Reflections On Government
The fatal flaw of all democratic arrangements: The only person who ought to be granted power over other people is one who is temperamentally averse to possessing practical power over others, who sees none of the personal material advantages of power as desirable in the least, and who has pressing concerns and abiding enthusiasms which would make the commitments and duties of political authority odious and repugnant to him. No such person, however, would ever willingly submit himself to the shame (as he would see it) of seeking political power. Hence, in any existing democratic system, we are all obliged, every time, to vote for someone who is by temperament, character, and intellectual tendency unfit to rule — and then to hope, usually with a hope that will be quickly dashed, that the person we have chosen will at least not turn out to be unfit to the greatest possible degree.

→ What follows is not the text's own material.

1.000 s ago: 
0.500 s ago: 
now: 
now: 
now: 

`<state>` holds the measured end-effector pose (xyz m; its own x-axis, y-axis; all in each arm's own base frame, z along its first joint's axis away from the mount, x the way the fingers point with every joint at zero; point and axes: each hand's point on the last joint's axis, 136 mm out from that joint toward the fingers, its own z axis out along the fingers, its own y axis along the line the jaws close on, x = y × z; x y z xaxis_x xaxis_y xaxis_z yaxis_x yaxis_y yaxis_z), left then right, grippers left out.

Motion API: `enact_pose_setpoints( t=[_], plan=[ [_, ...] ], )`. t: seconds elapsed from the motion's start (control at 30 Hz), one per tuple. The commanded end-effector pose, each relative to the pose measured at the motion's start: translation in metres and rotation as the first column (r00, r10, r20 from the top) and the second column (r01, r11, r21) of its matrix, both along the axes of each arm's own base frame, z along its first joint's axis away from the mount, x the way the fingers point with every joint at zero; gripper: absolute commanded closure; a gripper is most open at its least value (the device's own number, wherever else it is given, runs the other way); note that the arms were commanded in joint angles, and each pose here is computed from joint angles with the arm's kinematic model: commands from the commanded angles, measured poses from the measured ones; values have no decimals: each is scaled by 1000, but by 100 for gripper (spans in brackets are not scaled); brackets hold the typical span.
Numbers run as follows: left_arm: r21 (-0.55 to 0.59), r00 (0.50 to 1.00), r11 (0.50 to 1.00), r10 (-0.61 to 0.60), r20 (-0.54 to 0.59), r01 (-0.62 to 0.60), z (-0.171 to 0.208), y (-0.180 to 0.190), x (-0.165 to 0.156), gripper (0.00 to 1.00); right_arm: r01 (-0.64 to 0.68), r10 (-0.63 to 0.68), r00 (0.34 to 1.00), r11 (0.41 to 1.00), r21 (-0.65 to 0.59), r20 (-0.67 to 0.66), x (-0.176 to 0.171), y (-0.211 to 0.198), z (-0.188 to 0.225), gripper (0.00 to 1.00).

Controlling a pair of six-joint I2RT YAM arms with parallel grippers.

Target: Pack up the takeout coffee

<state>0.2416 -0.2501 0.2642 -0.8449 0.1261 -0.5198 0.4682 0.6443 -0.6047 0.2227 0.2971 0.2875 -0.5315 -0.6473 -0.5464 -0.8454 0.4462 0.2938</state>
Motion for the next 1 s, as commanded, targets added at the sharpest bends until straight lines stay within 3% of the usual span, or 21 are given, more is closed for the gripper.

The adjective “paternalistic” has long been used, either pejoratively or programmatically, to describe a government or ruling class that rules the people as a father governs his children. Would that this were so. For a government is by its nature designed to last, and in fact is hell-bent on lasting. By contrast, a truly paternal father, which is to say a father in the proper and well-functioning sense, is a man who sees his role, qua parental authority, as temporary, namely to protect his charges until they can manage their own lives, while actively preparing them for, and guiding them towards, self-management. A truly paternalistic government, then, if such were possible, would be ideal, for it would be aimed, like a good father, at ceding authority to its charges, which is to say it would be dedicated to the goal of being a temporary and useful guardian, but only to the extent that the people are incapable of self-rule, while simultaneously aiming to accustom them to self-rule. That is, a truly paternalistic government would be devoted to the good of its people, understanding their good to be inseparable from their practical capacity for rational self-determination and mature independence.
Sadly, the Earth has probably never seen a truly paternalistic ruler or governing arrangement, and it probably never will, humans being what they are — which is to say, such a “father” will not exist, or at least would not last five minutes if it ever did arise, the weakness of mistaking personal material advantage for the human good being the most recalcitrant stupidity of the human condition.